5.         Parachute Payments.

         (a) If it is determined (as hereafter provided) that Executive would be
subject to the excise tax imposed by Code Section 4999 to which Executive would
not have been subject but for any payment or Option vesting (collectively a
"Payment") occurring pursuant to the terms of this Agreement or otherwise upon a
Change in Control (a "Parachute Tax"), then Executive shall be entitled to
receive an additional payment or payments (a "Gross-Up Payment") in an amount
such that, after payment by Executive of all taxes (including any Parachute Tax)
imposed upon the Gross-Up Payment, Executive retains an amount of the Gross-Up
Payment equal to the Parachute Tax imposed upon the Payment.

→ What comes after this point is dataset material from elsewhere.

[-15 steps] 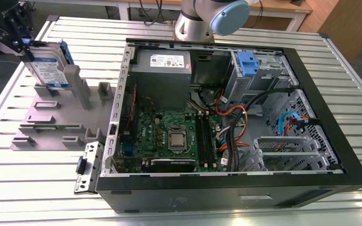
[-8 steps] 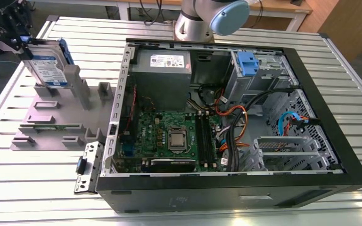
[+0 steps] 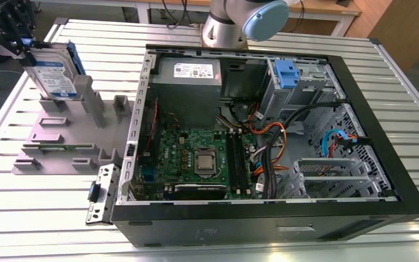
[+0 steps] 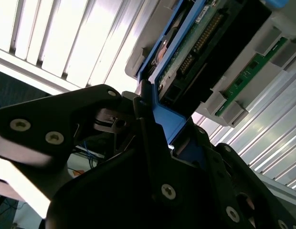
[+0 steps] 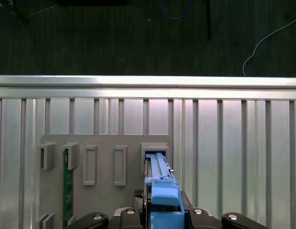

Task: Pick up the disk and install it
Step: 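Pick up the disk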

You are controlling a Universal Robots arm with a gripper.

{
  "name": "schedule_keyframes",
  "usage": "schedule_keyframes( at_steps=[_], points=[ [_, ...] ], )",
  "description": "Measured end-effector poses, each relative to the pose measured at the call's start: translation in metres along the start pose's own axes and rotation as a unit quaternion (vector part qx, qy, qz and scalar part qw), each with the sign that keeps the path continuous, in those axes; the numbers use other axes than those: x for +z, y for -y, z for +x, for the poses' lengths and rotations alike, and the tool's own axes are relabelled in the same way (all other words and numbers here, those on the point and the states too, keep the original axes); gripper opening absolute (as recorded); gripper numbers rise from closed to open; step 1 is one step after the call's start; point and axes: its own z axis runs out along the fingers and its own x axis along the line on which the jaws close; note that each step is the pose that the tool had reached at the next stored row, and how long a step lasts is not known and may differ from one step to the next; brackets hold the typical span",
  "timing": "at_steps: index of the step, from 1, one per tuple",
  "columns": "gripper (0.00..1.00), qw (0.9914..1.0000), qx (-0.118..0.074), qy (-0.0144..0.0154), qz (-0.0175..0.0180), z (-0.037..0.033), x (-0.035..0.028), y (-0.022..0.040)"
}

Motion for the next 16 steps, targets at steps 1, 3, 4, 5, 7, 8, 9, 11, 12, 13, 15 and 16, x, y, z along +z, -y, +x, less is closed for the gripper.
schedule_keyframes(
  at_steps=[1,3,4,5,7,8,9,11,12,13,15,16],
  points=[
    [0.37,1.00000,0.000,-0.0001,0.0000,0.0000,-0.0009,0.0000],
    [0.37,1.00000,0.000,-0.0002,0.0001,0.0000,-0.0026,0.0000],
    [0.37,1.00000,0.000,-0.0004,0.0000,-0.0001,-0.0034,0.0000],
    [0.37,1.00000,0.000,-0.0006,0.0000,0.0000,-0.0042,0.0000],
    [0.37,1.00000,0.000,-0.0007,0.0001,-0.0001,-0.0047,0.0000],
    [0.37,1.00000,0.000,-0.0009,0.0000,-0.0001,-0.0049,0.0000],
    [0.37,1.00000,0.000,-0.0009,0.0000,-0.0001,-0.0057,0.0000],
    [0.37,1.00000,0.000,-0.0009,0.0000,-0.0001,-0.0059,0.0000],
    [0.37,1.00000,0.000,-0.0009,0.0000,-0.0001,-0.0061,0.0000],
    [0.37,1.00000,0.000,-0.0009,0.0000,-0.0001,-0.0063,0.0000],
    [0.37,1.00000,0.000,-0.0009,0.0001,-0.0001,-0.0066,0.0000],
    [0.37,1.00000,0.000,-0.0009,0.0001,-0.0001,-0.0067,0.0000]
  ],
)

         (b) Subject to the provisions of Section 5(a) hereof, all
determinations required to be made under this Section 5, including whether a
Parachute Tax is payable by Executive and the amount of such Parachute Tax and
whether a Gross-Up Payment is required and the amount of such Gross-Up Payment,
shall be made by the nationally recognized firm of certified public accountants
(the "Accounting Firm") used by the Company prior to the Change in Control (or,
if such Accounting Firm declines to serve, the Accounting Firm shall be a
nationally recognized firm of certified public accountants selected by the
Company). For purposes of making the calculations required by this Section, the
Accounting Firm may make reasonable assumptions and approximations concerning
applicable taxes and may rely on reasonable, good faith interpretations
concerning the application of Sections 280G and 4999 of the Code, provided that
the Accounting Firm's determinations must be made with substantial authority
(within the meaning of Section 6662 of the Code). The Accounting Firm shall be
directed by the Company or Executive to submit its preliminary determination and
detailed supporting calculations to both the Company and Executive within 15
calendar days after the determination date, if applicable, and any other such
time or times as may be requested by the Company or Executive. If the Accounting
Firm determines that any Parachute Tax is payable by Executive, the Company
shall pay the required Gross-Up Payment to, or for the benefit of, Executive
within five business days after receipt of such determination and calculations.
If the Accounting Firm determines that no Parachute Tax is payable by Executive,
it shall, at the same time as it makes such determination, furnish Executive
with an opinion that he has substantial authority not to report any Parachute
Tax on his federal tax return. Any good faith determination by the Accounting
Firm as to the amount of the Gross-Up Payment shall be binding upon the Company
and Executive absent a contrary determination by the Internal Revenue Service or
a court of competent jurisdiction; provided, however, that no such determination
shall eliminate or reduce the Company's obligation to provide any Gross-Up
Payments that shall be due as a result of such contrary determination. As a
result of the uncertainty in the application of Code Section 4999 at the time of
any determination by the Accounting Firm hereunder, it is possible that Gross-Up
Payments that will not have been made by the Company should have been made (an
"Underpayment"), consistent with the calculations required to be made hereunder.
In the event that the Company exhausts or fails to

                                       5
<PAGE>   6
pursue its remedies pursuant to Section 5(f) hereof and Executive thereafter is
required to make a payment of any Parachute Tax, Executive shall direct the
Accounting Firm to determine the amount of the Underpayment that has occurred
and to submit its determination and detailed supporting calculations to both the
Company and Executive as promptly as possible. Any such Underpayment shall be
promptly paid by the Company to, or for the benefit of, Executive within five
business days after receipt of such determination and calculations.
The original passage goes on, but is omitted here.